The blurb turns out to be both right and wrong. Because these are not the characters the reader thinks they are. Yet they so very much are. And it’s surprising and wonderful from beginning to end.
Escape Rating A: In spite of the author’s claim, and the many, many differences between this world and the world we know, calling The Angel of the Crows a Holmes pastiche is right on the money.
But it’s the kind of Holmes pastiche that combines Neil Gaiman’s A Study in Emerald (collected in the author’s Fragile Things among other places) with Lyndsay Faye’s Dust and Shadow. By that I mean that this alternate world is invested – or infested – with a high quotient of the supernatural, but that this variation includes the detective and his friend desperate to solve the Whitechapel Murders. As they would have been if they had existed in real life, but that Conan Doyle probably couldn’t touch with the proverbial barge pole as that crime spree was probably too close to recent memory to be a fit subject for fictional crime-solving. But Holmes and Watson were operating at the same time as “the Ripper” and more than enough time has passed for historical mystery writers to have a field day looking into their investigation, as is the case in Dust and Shadow.
This variation is also genderbent and genderfluid in ways that fit within the world the author has created, and yet come as a complete surprise to the reader. Dr. J.H. Doyle reveals himself to be Joanna Henrietta Doyle when Miss Mary Morstan crosses his path. That Doyle has managed to not merely continue to live as a man but actually blackmailed the I.A.F. into allowing him to keep both his medical license AND his army pension turns out to be quite the story.
And ALL the angels are female – at least as much as celestial beings have gender. But humans have assumed them to be male, so that’s how they’re addressed and perceived. Only Doyle knows the truth of just how Crow managed to keep himself from becoming either Fallen or Nameless – as he so definitely should have.
(I continue to refer to Crow and Doyle as “he” because that is how they refer to themselves and to each other. They seem to have decided on their preferred pronouns, and I comply with their preferred form of address.)
The story of this book is a combination of many of the most famous cases in the original Holmes canon, notably A Study in Scarlet, The Sign of Four and The Hound of the Baskervilles, among MANY others, with their continued investigation into the Whitechapel Murders. While it is inordinately fun to spot the differences between the original version of those famous cases and this one, it is not required to be familiar with the Holmes stories to enjoy these versions. But if you are, the mystery that needs to be solved is often a bit anticlimactic as the resolutions aren’t generally THAT different. Even though James Moriarty turns out to be a vampire.

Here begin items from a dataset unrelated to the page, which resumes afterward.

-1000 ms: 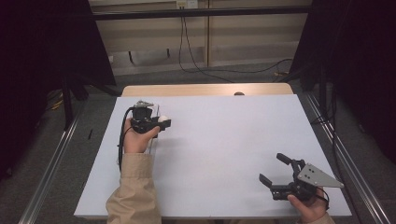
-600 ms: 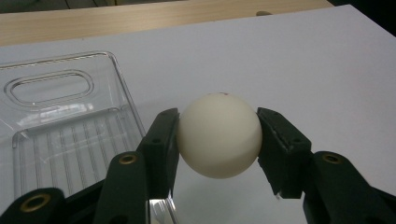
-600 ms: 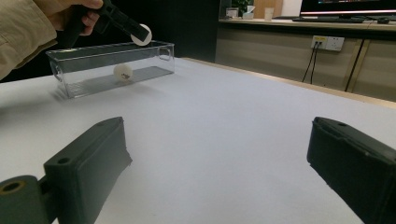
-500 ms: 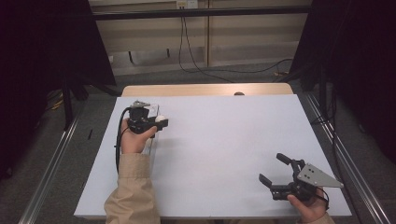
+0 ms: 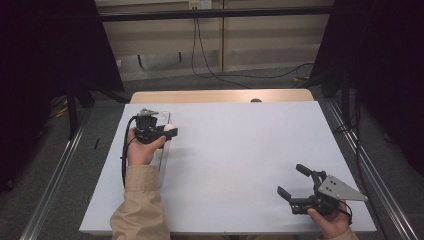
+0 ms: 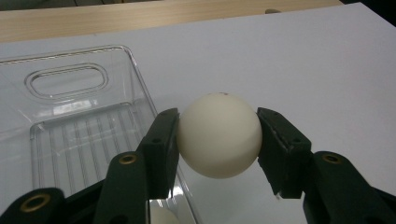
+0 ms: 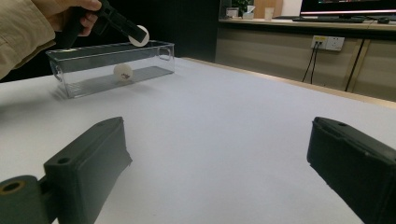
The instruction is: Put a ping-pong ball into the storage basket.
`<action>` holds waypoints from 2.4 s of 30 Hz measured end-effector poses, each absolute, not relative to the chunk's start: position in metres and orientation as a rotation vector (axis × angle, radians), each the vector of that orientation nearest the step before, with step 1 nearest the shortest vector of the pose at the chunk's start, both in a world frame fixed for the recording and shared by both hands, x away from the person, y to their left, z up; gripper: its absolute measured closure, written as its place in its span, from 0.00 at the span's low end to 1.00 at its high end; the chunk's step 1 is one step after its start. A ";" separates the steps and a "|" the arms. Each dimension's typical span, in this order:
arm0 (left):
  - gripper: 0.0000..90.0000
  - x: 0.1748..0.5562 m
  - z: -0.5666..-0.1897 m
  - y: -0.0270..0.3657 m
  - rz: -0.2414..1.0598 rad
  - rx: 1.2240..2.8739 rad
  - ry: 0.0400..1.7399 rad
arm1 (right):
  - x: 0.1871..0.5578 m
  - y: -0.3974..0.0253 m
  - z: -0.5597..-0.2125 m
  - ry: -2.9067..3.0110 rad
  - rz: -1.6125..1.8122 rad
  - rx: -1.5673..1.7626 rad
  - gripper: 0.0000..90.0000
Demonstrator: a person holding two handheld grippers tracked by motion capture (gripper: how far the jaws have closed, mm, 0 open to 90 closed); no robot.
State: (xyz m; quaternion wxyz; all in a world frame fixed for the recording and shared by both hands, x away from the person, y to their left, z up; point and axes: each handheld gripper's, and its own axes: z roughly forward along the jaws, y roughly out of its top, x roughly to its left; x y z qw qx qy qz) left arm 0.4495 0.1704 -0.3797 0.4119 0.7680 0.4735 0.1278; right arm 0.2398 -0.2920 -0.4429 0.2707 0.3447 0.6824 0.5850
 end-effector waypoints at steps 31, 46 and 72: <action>0.57 0.448 -0.384 0.183 0.342 1.923 1.231 | 0.240 -0.291 -0.443 1.840 1.575 0.929 0.05; 0.56 0.446 -0.382 0.188 0.358 1.925 1.253 | 0.240 -0.291 -0.443 1.841 1.574 0.929 0.05; 0.56 0.443 -0.379 0.200 0.402 1.903 1.294 | 0.241 -0.290 -0.443 1.842 1.576 0.928 0.05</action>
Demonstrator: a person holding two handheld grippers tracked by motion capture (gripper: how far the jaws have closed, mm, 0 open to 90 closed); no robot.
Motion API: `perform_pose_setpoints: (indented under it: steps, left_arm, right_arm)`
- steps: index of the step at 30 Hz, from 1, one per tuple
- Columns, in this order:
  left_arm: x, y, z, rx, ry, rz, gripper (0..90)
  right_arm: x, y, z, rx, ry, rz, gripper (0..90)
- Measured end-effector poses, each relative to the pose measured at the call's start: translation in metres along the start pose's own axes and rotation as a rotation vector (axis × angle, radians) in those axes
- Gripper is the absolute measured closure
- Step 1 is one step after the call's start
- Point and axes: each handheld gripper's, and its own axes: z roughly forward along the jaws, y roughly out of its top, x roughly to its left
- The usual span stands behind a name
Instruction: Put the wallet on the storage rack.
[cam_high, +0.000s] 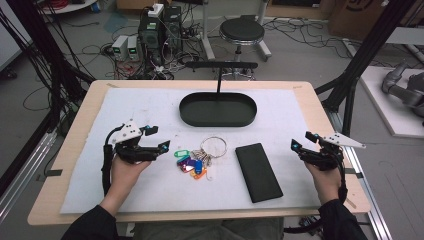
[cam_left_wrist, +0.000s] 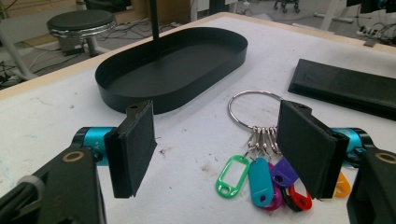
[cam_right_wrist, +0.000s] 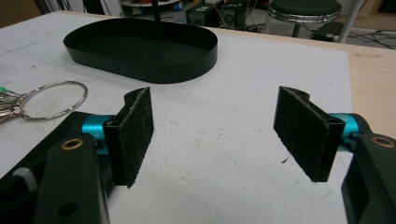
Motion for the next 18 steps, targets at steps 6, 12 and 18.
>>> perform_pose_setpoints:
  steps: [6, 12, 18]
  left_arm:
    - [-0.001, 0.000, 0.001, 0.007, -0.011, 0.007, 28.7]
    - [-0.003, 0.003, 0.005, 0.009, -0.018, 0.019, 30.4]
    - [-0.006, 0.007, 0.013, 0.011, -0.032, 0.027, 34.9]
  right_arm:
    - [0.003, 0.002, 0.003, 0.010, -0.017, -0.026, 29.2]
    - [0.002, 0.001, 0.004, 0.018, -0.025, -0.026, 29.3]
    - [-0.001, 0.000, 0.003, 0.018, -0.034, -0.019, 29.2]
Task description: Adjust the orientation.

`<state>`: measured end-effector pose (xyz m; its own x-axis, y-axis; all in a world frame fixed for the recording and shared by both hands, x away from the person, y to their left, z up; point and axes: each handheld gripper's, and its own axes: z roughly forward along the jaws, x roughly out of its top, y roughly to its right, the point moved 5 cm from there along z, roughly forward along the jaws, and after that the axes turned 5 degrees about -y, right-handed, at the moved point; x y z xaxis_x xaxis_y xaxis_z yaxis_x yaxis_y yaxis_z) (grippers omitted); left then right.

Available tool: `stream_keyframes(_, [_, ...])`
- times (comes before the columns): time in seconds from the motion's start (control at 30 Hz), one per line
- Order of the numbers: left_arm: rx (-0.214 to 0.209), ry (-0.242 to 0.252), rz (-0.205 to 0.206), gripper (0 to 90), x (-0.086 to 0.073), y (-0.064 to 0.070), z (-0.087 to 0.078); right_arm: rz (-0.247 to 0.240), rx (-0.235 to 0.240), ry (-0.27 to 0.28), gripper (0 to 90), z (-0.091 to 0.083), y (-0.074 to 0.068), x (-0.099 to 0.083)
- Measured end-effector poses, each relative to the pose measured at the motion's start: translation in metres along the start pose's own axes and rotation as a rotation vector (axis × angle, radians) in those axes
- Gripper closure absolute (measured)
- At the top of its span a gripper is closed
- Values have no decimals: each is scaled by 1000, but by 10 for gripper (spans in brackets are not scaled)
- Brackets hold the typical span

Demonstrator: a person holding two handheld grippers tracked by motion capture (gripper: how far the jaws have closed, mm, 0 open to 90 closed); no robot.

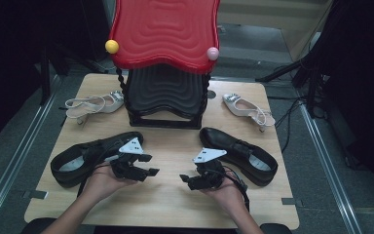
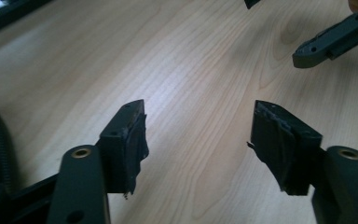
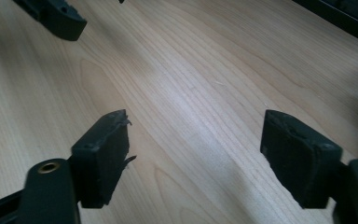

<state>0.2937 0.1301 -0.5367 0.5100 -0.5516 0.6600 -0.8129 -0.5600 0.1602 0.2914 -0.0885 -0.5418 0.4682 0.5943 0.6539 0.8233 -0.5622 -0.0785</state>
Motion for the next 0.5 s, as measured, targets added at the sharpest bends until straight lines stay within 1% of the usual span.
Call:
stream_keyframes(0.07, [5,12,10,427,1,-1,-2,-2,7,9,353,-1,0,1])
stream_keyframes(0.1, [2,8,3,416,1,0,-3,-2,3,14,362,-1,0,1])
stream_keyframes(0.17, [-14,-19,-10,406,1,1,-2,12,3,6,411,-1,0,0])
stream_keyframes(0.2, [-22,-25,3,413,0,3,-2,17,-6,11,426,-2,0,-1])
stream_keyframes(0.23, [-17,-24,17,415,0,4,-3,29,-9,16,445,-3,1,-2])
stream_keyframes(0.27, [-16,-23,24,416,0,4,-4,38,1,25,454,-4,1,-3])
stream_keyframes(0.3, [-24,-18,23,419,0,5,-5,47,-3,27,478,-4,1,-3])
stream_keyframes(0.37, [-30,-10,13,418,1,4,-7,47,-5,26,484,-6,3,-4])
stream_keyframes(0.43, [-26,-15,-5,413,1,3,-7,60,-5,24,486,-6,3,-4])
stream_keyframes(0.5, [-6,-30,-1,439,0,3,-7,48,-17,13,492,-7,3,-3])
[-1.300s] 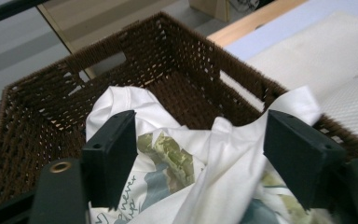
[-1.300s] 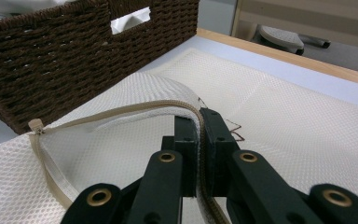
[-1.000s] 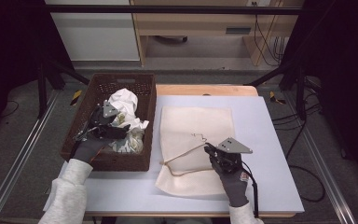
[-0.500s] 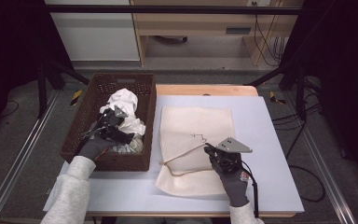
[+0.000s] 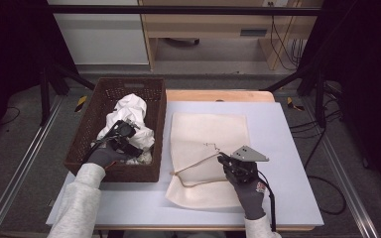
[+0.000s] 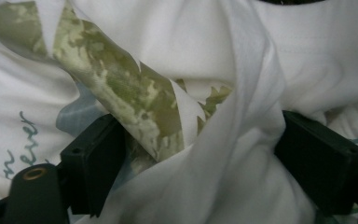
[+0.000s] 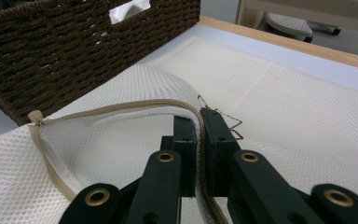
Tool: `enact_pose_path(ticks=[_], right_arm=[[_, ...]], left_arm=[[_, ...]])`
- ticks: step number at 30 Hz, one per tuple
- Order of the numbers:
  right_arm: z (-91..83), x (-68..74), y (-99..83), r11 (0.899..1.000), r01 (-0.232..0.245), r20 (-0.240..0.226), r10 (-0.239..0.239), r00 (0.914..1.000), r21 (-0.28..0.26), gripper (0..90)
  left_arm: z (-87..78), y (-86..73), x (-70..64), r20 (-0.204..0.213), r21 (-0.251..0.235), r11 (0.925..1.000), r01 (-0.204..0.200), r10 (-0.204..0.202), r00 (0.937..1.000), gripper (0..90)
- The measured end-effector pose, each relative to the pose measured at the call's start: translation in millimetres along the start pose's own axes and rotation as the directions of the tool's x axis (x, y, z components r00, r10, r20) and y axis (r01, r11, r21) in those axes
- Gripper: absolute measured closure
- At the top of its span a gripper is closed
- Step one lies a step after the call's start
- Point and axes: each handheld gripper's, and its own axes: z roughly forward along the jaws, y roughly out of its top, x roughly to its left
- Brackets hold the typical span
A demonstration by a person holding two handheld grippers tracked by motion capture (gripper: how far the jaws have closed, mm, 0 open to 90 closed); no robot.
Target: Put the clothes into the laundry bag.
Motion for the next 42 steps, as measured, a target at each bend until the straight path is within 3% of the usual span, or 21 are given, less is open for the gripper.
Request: enact_pose_path(ticks=[4, 6, 9, 12, 14, 18, 21, 25, 32, 35, 40, 42], right_arm=[[1.2, -0.4, -0.5, 1.000, -0.004, 0.001, 0.004, 1.0000, 0.007, 85.2], [1.7, -0.7, -1.0, 1.000, -0.005, 0.005, 0.005, 1.0000, 0.011, 85.2], [1.5, -1.9, -1.6, 1.000, -0.008, 0.004, 0.008, 1.0000, 0.015, 85.3], [1.1, -2.8, -1.6, 1.000, -0.010, 0.003, 0.010, 0.9999, 0.017, 85.4], [1.2, -3.4, -2.0, 1.000, -0.013, 0.003, 0.013, 0.9999, 0.020, 85.5], [0.7, -4.9, -2.7, 1.000, -0.020, 0.004, 0.020, 0.9998, 0.021, 85.5], [0.3, -6.6, -3.1, 1.000, -0.018, 0.006, 0.018, 0.9998, 0.019, 85.5], [-1.0, -7.2, -2.9, 1.000, -0.023, 0.007, 0.023, 0.9997, 0.016, 85.6], [-3.3, -8.2, -2.1, 1.000, -0.028, 0.007, 0.028, 0.9996, 0.010, 85.7], [-3.6, -8.6, -2.1, 1.000, -0.024, 0.008, 0.024, 0.9997, 0.009, 85.7], [-4.0, -9.4, -1.6, 1.000, -0.027, 0.008, 0.027, 0.9996, 0.006, 86.0], [-3.8, -9.4, -1.5, 1.000, -0.026, 0.006, 0.026, 0.9996, 0.006, 86.2]], left_arm=[[1.1, 2.9, 3.8, 0.034, 0.060, 0.9974, 0.040, -0.042, 0.9985, 29.0], [-0.5, 2.6, 3.7, 0.044, 0.065, 0.9961, 0.059, -0.062, 0.9971, 36.9], [-3.3, 2.6, 4.2, 0.043, 0.060, 0.9968, 0.052, -0.055, 0.9976, 49.1], [-6.9, 1.8, 2.9, 0.040, 0.034, 0.9984, 0.045, -0.047, 0.9981, 64.9], [-8.7, 1.2, 1.9, 0.032, 0.019, 0.9990, 0.039, -0.040, 0.9987, 69.2], [-13.9, 0.0, 0.2, 0.016, -0.037, 0.9988, 0.031, -0.031, 0.9994, 71.7], [-20.9, -1.9, 0.6, 0.000, -0.113, 0.9927, 0.043, -0.043, 0.9991, 72.4], [-30.0, -5.2, 1.9, -0.017, -0.214, 0.9744, 0.070, -0.076, 0.9970, 72.7], [-40.4, -9.9, 4.0, -0.045, -0.318, 0.9428, 0.099, -0.119, 0.9918, 73.0], [-45.7, -12.5, 5.1, -0.056, -0.371, 0.9218, 0.112, -0.142, 0.9883, 73.1], [-55.0, -15.8, 8.8, -0.068, -0.462, 0.8759, 0.139, -0.191, 0.9791, 73.0], [-58.8, -16.2, 8.8, -0.096, -0.487, 0.8640, 0.129, -0.199, 0.9752, 72.9]])
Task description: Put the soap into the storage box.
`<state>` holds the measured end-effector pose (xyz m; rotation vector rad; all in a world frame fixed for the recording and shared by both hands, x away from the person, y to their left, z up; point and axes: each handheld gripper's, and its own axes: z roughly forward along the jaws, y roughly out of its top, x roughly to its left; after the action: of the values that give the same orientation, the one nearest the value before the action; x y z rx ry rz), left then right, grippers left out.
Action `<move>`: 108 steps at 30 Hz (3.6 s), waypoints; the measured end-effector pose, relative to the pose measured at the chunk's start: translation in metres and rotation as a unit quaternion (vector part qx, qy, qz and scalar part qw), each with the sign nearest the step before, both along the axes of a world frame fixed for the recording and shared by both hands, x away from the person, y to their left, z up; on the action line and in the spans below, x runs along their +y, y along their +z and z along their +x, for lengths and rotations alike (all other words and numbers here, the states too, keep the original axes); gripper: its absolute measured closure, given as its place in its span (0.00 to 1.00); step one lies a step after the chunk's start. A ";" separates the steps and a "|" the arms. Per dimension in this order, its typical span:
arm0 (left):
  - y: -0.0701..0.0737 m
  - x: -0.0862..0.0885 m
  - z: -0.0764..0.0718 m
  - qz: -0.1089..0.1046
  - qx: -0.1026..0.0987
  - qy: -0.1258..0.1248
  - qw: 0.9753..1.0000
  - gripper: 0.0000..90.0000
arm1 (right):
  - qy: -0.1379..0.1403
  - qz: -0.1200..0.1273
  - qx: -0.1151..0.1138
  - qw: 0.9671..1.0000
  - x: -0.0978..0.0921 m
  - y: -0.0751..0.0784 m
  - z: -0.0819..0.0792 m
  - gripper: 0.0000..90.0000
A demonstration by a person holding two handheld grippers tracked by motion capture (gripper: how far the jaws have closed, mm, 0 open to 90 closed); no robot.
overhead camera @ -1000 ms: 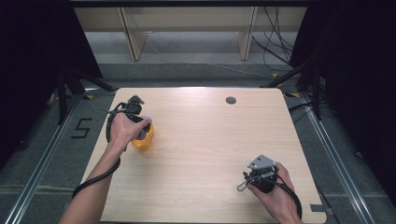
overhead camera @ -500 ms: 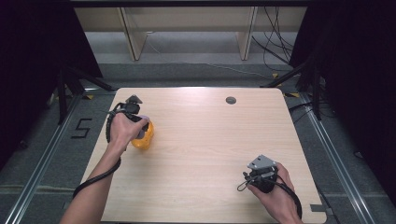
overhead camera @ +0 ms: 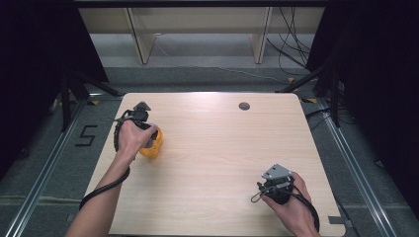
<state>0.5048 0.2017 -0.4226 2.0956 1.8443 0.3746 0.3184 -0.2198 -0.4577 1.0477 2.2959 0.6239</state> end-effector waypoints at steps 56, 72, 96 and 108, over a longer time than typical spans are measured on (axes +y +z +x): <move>-0.030 0.001 0.009 0.001 0.024 -0.013 1.000 0.54 | -0.005 0.004 0.007 1.000 0.001 0.000 -0.001 0.42; -0.007 0.004 -0.007 -0.014 -0.043 -0.030 0.999 0.42 | -0.004 0.003 0.003 1.000 0.000 0.000 -0.001 0.42; 0.008 0.031 -0.070 -0.042 -0.138 -0.134 0.980 0.29 | -0.005 0.003 0.004 1.000 0.000 0.000 -0.001 0.42; -0.019 0.066 -0.118 -0.061 -0.170 -0.159 0.971 0.29 | -0.007 0.002 0.004 1.000 0.001 0.000 -0.001 0.42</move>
<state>0.3872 0.2675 -0.4414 2.0465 1.2830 0.4885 0.3171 -0.2189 -0.4575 1.0702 2.2934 0.6198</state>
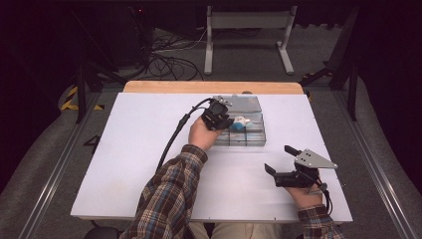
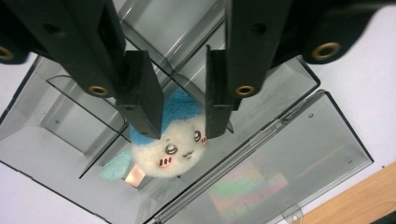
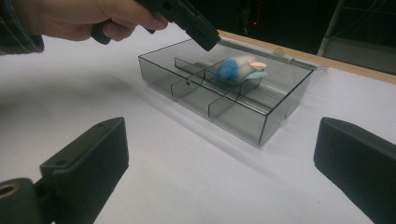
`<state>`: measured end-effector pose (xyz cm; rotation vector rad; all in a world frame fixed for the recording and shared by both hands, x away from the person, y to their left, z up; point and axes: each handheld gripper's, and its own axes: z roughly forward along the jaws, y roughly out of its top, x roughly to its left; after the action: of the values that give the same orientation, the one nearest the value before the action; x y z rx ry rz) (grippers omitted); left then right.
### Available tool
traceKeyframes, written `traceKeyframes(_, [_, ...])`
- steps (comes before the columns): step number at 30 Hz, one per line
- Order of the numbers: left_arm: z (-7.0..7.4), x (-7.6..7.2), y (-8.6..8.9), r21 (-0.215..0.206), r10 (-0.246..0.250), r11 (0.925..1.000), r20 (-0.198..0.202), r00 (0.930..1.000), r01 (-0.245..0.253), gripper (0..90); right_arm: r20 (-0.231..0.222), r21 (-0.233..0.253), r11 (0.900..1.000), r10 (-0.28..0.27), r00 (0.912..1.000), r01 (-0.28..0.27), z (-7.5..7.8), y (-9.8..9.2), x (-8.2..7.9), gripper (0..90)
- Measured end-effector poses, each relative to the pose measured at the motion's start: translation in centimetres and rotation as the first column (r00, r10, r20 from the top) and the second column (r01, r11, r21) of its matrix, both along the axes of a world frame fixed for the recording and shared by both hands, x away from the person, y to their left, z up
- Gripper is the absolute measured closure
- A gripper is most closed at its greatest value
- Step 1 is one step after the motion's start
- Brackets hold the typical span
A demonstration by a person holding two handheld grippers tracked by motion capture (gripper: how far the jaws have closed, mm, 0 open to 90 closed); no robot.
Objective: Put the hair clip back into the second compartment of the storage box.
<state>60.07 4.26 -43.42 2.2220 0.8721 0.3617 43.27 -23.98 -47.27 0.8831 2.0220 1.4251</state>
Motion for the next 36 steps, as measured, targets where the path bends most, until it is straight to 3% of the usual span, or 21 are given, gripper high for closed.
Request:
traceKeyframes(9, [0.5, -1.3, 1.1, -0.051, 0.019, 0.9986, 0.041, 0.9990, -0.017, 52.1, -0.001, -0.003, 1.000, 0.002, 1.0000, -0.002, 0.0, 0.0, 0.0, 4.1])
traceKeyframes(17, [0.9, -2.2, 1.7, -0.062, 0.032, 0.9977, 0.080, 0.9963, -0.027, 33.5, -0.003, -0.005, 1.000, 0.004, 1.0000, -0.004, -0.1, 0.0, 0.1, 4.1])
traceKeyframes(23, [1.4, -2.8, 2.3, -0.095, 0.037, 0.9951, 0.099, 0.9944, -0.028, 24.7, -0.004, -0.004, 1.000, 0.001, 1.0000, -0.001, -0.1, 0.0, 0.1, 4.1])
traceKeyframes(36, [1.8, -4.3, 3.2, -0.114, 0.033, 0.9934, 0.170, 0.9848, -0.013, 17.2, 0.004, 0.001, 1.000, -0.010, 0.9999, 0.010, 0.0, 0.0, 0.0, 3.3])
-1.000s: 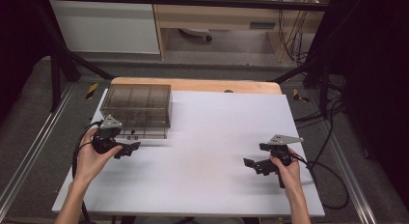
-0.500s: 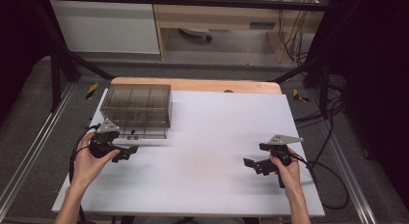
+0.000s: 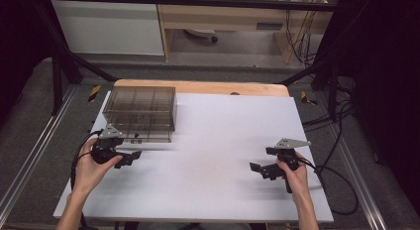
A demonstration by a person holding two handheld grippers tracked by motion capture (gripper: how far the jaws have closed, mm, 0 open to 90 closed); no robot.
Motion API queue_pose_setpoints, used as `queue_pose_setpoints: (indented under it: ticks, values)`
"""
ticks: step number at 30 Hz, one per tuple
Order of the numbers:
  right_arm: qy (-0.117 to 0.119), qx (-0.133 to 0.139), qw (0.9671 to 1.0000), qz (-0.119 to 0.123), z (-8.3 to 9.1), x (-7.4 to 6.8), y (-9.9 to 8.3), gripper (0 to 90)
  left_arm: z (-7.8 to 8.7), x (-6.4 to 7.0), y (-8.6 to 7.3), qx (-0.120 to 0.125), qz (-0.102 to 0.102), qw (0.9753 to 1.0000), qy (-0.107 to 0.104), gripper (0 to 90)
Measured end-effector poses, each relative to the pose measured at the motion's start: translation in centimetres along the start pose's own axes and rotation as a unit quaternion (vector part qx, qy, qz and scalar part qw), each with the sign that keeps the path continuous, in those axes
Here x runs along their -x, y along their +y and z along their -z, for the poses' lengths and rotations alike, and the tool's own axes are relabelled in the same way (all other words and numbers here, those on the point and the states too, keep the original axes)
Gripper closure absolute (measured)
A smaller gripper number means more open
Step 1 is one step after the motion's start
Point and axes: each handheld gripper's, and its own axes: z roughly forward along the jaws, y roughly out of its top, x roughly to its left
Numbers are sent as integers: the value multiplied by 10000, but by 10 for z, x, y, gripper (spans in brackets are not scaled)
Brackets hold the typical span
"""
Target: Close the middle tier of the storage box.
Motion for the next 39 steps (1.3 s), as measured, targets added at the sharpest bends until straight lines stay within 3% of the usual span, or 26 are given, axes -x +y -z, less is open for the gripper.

However, their exploration of how this version of the world works is fascinating, and their constant – and constantly frustrating – attempts to figure out who is – or who are – committing the Whitechapel Murders AND the Thames Torso Murders is definitely a new piece of both that puzzle and theirs.
The Angel of the Crows straddles, or perhaps that should be hovers over, a whole bunch of different genres. There’s historical mystery mixed with alternate history leavened with urban fantasy which includes more than a touch of the supernatural. And if any or all of that appeals to you as much as it does to me, The Angel of the Crows will sweep you away.